Open MP faster on dual core, slower on quad core?

peterklaver · ‎12-29-2009

I am working with a Fortran code that includes a numerical integration scheme. The problem parallelizes well, in theory at least, and by adding some Open MP directives I have seen satisfying decreases in run time on a dual-core system (Windows XP with various Intel Core 2 Duo chips). However, when I run the same executable on a quad-core system (Windows XP, Intel Core 2 Quad Q9550) the run time is longer than with the serial version. This is puzzling, because I tend to think that if the code is sensitive to common issues like overhead and scheduling then I wouldnt see as much performance improvement with the dual core system. But maybe I am missing something.

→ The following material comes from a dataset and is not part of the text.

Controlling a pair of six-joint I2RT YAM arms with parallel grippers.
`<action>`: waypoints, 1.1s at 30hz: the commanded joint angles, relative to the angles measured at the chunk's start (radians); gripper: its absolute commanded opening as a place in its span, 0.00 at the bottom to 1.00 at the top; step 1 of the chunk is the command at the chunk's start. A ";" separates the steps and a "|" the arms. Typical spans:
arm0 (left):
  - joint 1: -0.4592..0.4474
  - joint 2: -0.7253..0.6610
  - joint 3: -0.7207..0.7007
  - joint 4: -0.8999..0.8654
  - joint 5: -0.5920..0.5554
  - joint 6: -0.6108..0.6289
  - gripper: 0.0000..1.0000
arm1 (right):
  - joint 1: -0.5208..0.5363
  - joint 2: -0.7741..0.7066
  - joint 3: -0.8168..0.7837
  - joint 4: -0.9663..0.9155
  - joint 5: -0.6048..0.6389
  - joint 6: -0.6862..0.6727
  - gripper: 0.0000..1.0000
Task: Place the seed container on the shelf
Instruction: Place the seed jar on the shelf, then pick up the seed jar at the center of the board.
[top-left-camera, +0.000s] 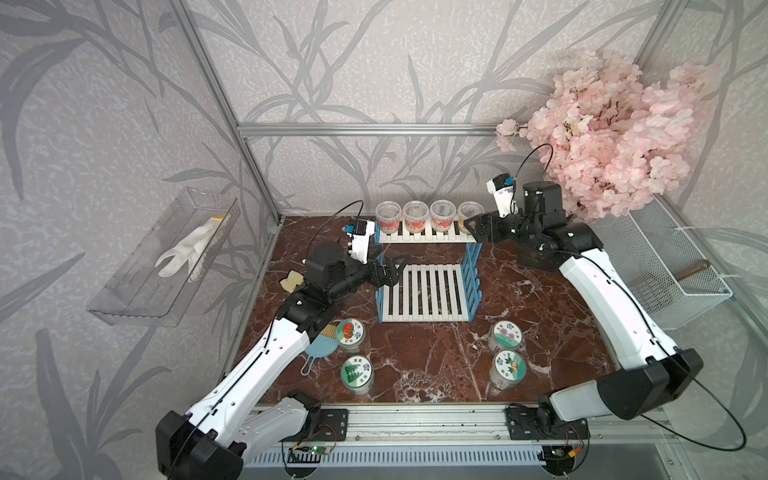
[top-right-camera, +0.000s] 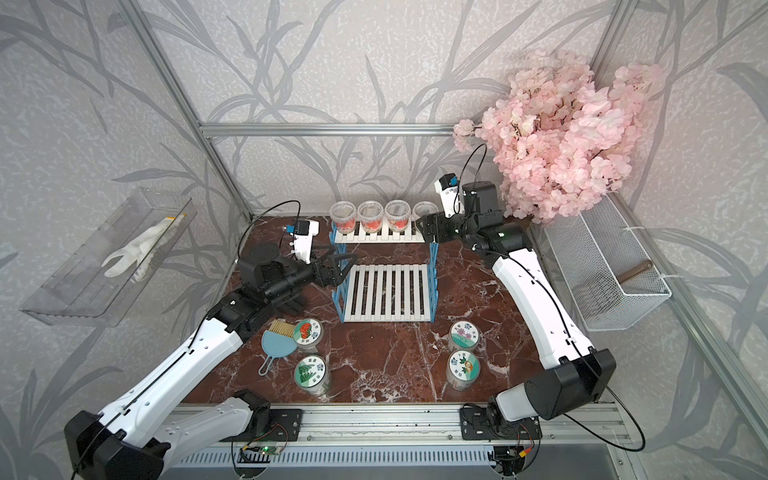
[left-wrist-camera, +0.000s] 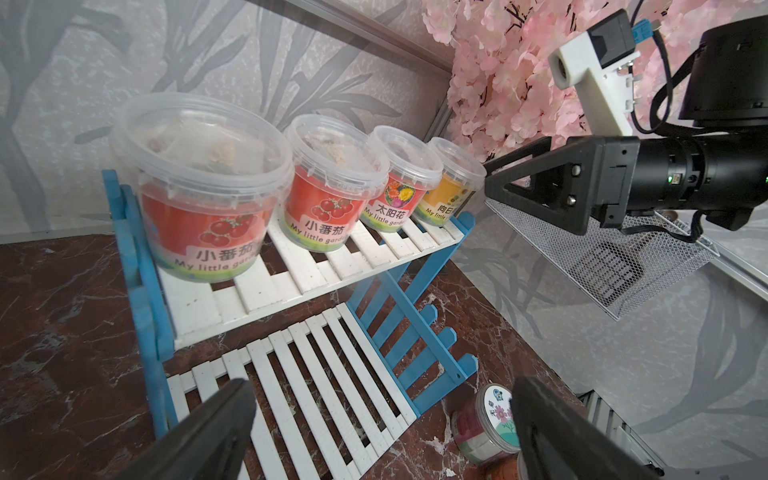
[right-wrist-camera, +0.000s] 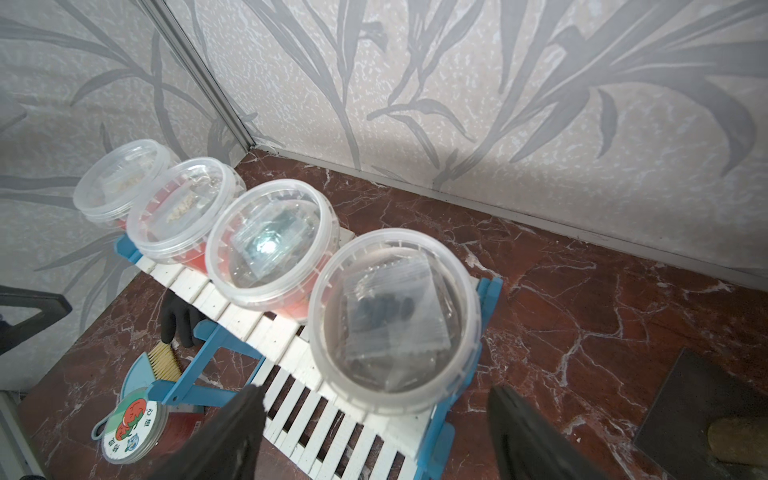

Here is a skeletonized version of the code to show its basic structure:

[plain]program [name]
use [modules]
implicit none
[declarations]
[initializing routines]

do while (T < Tsim)

!$omp parallel private([arguments])
!$omp do
  do j=1,Nreaches
    call CalcFluxSources([arguments])
    call CalcCellFluxes([arguments])
    call UpdateAQ([arguments])
    call TPACalc([arguments])
  end do
!$omp end do nowait
!$omp end parallel

  [other routines]

end do

[finishing routines]

end program
[/plain]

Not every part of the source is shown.